From my own experience, there is no bigger, life changing event from when your first child enters the world. It changes every aspect of your life from your relationship, your responsibilities and with the entire way you now look at the world. Having a second does not change your life by anywhere near that level, because you have already been through it and now have a complex baby proofed house full of cushioned corners and hidden knifes.
Having said that, it does change it. Mainly in the fact that where you had little nuggets of free time, stolen lunches and evenings out before… you now literally have none without the aid of grandparents. It also makes leaving the house on a deadline about as challenging as climbing Everest.

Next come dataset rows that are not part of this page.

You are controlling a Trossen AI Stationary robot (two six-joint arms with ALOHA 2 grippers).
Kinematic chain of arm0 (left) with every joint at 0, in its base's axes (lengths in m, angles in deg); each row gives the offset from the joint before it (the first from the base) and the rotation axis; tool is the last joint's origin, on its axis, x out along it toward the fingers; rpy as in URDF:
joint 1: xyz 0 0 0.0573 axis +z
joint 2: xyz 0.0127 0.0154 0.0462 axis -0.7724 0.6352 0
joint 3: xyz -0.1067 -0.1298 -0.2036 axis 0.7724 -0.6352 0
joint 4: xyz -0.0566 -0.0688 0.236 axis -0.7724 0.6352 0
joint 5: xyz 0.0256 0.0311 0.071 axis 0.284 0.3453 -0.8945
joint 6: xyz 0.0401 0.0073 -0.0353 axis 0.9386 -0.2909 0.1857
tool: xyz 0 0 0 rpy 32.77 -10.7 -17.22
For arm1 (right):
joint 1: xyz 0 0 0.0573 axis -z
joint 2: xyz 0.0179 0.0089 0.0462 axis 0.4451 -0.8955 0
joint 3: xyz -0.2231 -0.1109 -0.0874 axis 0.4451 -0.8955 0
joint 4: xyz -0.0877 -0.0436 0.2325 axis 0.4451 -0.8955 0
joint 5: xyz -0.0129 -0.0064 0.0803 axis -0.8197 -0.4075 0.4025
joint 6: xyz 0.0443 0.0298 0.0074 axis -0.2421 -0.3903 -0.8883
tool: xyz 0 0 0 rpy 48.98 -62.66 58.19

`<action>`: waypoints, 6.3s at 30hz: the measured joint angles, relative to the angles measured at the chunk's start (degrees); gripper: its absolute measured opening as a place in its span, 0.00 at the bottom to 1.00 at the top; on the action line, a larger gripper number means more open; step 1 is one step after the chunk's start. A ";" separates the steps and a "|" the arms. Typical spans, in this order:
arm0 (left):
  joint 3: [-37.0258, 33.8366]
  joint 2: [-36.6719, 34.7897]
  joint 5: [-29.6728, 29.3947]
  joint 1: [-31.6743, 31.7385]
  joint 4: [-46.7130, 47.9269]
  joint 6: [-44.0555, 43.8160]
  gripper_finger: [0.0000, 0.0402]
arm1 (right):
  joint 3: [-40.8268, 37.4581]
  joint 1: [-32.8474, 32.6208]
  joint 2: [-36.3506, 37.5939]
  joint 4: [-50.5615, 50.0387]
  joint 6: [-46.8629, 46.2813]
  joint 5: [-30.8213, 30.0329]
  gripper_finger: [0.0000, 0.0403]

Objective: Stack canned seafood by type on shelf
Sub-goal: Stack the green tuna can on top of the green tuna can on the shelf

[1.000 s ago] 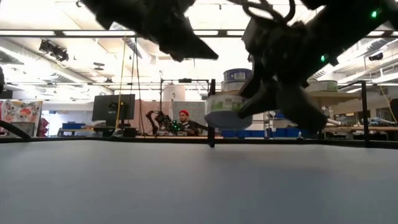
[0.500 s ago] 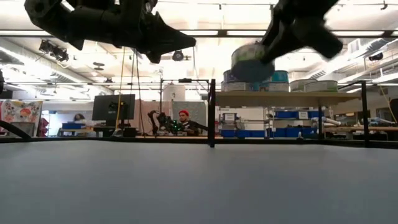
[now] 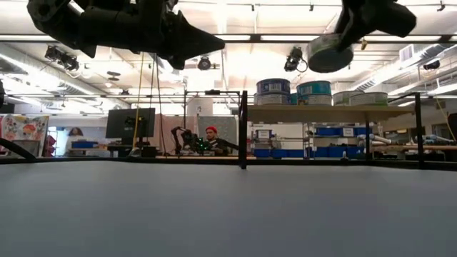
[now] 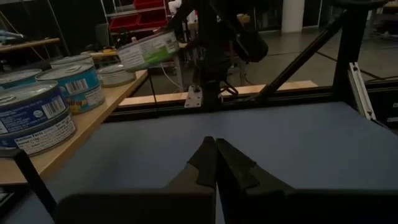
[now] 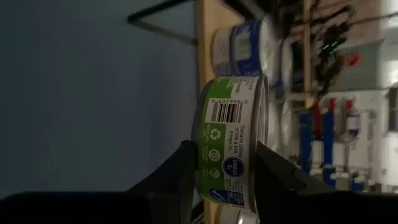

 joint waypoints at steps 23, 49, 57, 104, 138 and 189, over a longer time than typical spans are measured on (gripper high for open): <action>0.00 0.04 0.01 0.00 -0.74 1.37 0.01 | -5.66 19.92 11.91 -0.85 -0.41 2.83 0.31; 0.04 0.04 -0.41 0.00 -1.24 1.41 0.01 | -18.10 29.80 17.23 -0.87 5.78 3.61 0.45; 0.04 0.04 -0.41 -0.04 -1.19 1.06 0.01 | -18.10 29.80 17.21 -0.73 8.32 3.85 0.60; 0.06 0.07 -0.41 -0.06 -0.66 0.98 0.01 | -12.94 42.78 17.60 10.78 29.93 13.29 0.71; 0.07 0.07 -0.40 -0.69 -0.51 0.95 0.01 | -12.93 28.38 17.62 12.27 5.46 38.77 0.13; 3.05 17.62 -5.06 -6.01 -0.49 -10.81 0.01 | -41.00 6.73 17.51 44.26 -27.60 48.17 0.01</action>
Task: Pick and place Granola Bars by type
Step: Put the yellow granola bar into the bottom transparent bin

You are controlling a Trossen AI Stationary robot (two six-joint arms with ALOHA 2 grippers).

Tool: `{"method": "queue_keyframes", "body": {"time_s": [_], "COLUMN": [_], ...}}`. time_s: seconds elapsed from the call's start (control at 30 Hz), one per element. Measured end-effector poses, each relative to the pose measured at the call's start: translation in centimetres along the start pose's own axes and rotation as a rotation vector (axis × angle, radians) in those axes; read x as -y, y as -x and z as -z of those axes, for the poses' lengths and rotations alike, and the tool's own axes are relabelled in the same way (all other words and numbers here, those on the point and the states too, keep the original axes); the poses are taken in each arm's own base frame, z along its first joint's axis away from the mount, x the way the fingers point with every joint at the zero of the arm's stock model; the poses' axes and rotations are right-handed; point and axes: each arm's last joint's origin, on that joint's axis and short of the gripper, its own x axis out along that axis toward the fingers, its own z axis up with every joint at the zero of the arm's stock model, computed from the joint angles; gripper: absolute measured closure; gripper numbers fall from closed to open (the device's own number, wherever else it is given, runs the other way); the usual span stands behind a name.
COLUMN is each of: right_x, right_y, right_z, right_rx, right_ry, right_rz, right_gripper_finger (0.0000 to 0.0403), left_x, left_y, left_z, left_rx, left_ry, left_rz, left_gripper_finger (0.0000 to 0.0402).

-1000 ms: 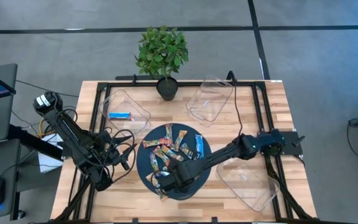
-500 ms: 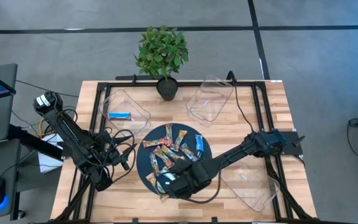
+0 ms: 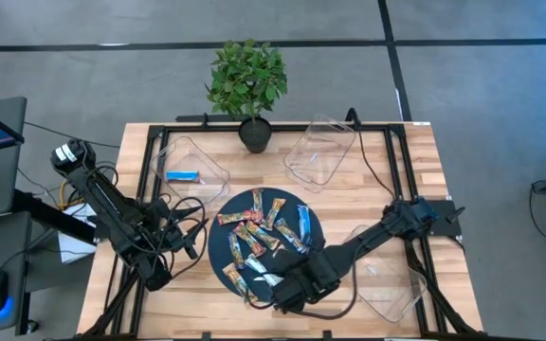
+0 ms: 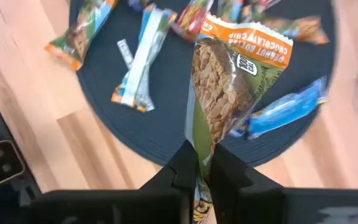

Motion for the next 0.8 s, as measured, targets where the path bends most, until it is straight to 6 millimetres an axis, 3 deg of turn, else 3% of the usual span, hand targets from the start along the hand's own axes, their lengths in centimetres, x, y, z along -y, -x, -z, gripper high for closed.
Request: {"method": "queue_keyframes", "body": {"time_s": [0.3,0.8], "right_x": [1.9,5.1], "right_y": [3.0,2.0], "right_z": [3.1,13.2], "right_rx": [0.068,-0.068], "right_ry": [-0.062,-0.387], "right_rz": [0.045,0.173], "right_gripper_finger": [0.0394,0.0386], "left_x": [0.0,0.0], "left_y": [0.0,-0.2], "left_z": [0.0,0.0], "left_rx": [0.0,-0.009], "left_ry": [0.0,0.001], "left_rz": [0.001,-0.01], "left_gripper_finger": [0.0212,0.0212]}}
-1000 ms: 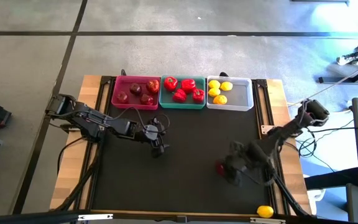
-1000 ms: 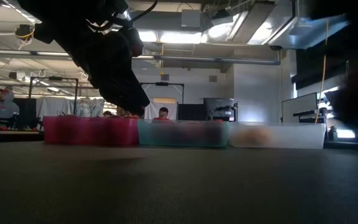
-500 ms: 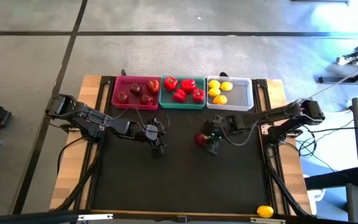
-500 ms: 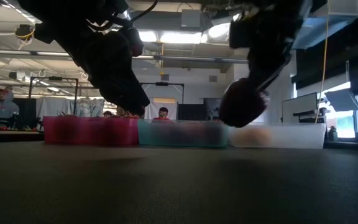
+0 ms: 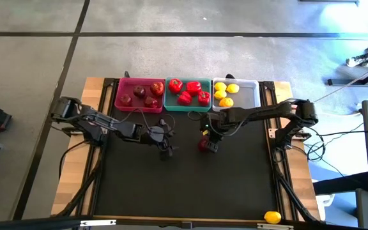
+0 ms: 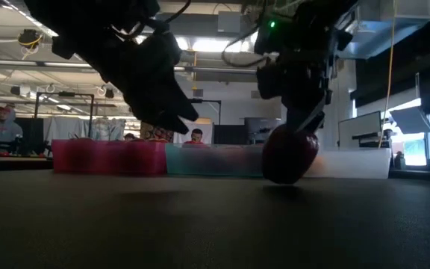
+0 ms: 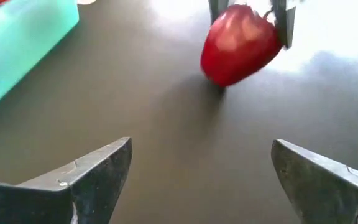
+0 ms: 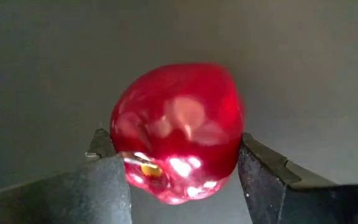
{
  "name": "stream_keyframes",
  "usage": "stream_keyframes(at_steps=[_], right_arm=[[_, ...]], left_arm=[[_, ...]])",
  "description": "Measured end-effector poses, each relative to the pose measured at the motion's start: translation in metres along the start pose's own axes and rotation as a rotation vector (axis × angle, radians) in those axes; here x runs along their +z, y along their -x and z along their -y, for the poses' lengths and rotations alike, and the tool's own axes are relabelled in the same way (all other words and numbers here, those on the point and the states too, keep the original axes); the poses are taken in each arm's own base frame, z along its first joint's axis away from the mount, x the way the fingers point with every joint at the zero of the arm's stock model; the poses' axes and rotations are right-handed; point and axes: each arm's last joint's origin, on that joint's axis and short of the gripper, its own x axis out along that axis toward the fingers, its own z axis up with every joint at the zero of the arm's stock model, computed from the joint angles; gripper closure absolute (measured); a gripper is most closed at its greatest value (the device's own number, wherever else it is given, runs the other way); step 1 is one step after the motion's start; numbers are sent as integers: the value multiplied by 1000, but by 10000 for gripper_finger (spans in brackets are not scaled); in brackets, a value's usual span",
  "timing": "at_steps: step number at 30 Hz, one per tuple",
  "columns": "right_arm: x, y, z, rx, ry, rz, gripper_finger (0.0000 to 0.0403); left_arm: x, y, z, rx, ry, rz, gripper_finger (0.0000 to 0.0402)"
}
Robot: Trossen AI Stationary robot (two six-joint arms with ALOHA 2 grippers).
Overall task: Sort produce into baskets
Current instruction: Put the apple into the pink bin
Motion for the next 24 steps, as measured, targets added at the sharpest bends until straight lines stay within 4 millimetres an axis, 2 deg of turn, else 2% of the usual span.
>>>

But let’s make it clear, this is not a downbeat article. The positives of having a child always outweighed any negatives ten times over for me. With number two that has jumped even further. I long to spend more time with my youngest; I can’t wait for her to get older so I can take her out and show her the world in a way she will understand. I was in the unknown with Jess and that was great, but with Abby I know how much amazing stuff there is to come and I cannot wait to get there with her.
We are lucky that Jess thus far adores Abby. She hugs her twenty times a day, dances for her, talks to her and insists she joins in on all of her card games. Over exuberance is thus far the only real problem we have had on that count. Having children is a strange old experience; you can feel that your life is over one minute and the happiest person on earth twenty minutes later. There are hard days, especially when somebody is ill, and there are easy days, when everything falls into place and you have a glass of wine in your hand by 7:30 with both sound asleep.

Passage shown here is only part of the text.